Collection entries
───

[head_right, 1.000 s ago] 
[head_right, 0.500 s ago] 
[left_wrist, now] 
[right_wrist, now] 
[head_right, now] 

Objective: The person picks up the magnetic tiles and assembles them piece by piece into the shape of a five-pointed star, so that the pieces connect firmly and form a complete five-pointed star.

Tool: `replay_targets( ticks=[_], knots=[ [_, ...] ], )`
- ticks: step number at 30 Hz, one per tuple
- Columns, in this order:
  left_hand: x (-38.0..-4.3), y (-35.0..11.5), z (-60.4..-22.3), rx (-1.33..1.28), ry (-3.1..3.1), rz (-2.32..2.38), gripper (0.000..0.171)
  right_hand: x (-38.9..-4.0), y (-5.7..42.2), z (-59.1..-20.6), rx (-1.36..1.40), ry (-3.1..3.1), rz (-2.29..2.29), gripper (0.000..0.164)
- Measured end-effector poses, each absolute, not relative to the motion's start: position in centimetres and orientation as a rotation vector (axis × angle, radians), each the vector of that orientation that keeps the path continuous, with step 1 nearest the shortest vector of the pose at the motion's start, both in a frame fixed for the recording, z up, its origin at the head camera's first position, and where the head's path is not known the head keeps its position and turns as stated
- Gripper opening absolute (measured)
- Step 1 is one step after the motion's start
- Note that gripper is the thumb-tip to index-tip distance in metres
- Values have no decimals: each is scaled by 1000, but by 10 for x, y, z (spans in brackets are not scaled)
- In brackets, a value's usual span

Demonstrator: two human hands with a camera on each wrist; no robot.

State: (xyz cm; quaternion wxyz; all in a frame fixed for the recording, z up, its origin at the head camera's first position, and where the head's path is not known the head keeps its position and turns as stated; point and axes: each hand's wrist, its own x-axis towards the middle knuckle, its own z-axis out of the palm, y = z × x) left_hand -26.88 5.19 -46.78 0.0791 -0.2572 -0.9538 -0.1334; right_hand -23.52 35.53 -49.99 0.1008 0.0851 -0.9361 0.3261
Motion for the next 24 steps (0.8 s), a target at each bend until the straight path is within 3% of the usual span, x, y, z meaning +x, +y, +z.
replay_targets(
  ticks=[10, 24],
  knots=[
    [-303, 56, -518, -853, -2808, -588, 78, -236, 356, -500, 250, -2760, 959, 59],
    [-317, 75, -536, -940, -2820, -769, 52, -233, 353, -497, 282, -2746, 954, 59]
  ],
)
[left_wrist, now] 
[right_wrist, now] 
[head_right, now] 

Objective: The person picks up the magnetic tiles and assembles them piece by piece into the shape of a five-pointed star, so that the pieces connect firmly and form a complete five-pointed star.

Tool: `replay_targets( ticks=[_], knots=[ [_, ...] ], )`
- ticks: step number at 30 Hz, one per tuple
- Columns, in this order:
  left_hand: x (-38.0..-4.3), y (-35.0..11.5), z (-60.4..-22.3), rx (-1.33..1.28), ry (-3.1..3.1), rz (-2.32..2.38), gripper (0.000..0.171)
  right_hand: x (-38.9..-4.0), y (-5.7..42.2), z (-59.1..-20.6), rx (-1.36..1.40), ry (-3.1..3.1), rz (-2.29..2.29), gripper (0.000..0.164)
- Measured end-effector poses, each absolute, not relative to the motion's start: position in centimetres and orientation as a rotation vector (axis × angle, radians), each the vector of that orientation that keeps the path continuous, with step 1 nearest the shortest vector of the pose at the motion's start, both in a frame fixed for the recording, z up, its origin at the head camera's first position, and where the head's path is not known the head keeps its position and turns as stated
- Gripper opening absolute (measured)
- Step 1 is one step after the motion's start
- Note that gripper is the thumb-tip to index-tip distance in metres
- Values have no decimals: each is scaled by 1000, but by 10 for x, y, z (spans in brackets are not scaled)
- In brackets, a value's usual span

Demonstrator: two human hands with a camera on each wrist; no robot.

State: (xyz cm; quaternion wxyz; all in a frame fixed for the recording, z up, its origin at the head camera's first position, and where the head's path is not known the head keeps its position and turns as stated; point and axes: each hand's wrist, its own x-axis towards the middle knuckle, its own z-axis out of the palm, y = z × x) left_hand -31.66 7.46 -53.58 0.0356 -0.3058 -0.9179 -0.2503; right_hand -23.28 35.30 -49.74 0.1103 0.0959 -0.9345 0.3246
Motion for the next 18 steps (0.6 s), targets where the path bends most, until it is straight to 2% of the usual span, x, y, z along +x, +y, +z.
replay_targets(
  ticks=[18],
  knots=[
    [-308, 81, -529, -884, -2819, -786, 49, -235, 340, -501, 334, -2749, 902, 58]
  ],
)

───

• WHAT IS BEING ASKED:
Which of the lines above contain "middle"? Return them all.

• RESULT FOR THIS TASK:
State: (xyz cm; quaternion wxyz; all in a frame fixed for the recording, z up, its origin at the head camera's first position, and where the head's path is not known the head keeps its position and turns as stated; point and axes: each hand's wrist, its own x-axis towards the middle knuckle, its own z-axis out of the palm, y = z × x) left_hand -26.88 5.19 -46.78 0.0791 -0.2572 -0.9538 -0.1334; right_hand -23.52 35.53 -49.99 0.1008 0.0851 -0.9361 0.3261
State: (xyz cm; quaternion wxyz; all in a frame fixed for the recording, z up, its origin at the head camera's first position, and where the head's path is not known the head keeps its position and turns as stated; point and axes: each hand's wrist, its own x-axis towards the middle knuckle, its own z-axis out of the palm, y = z × x) left_hand -31.66 7.46 -53.58 0.0356 -0.3058 -0.9179 -0.2503; right_hand -23.28 35.30 -49.74 0.1103 0.0959 -0.9345 0.3246

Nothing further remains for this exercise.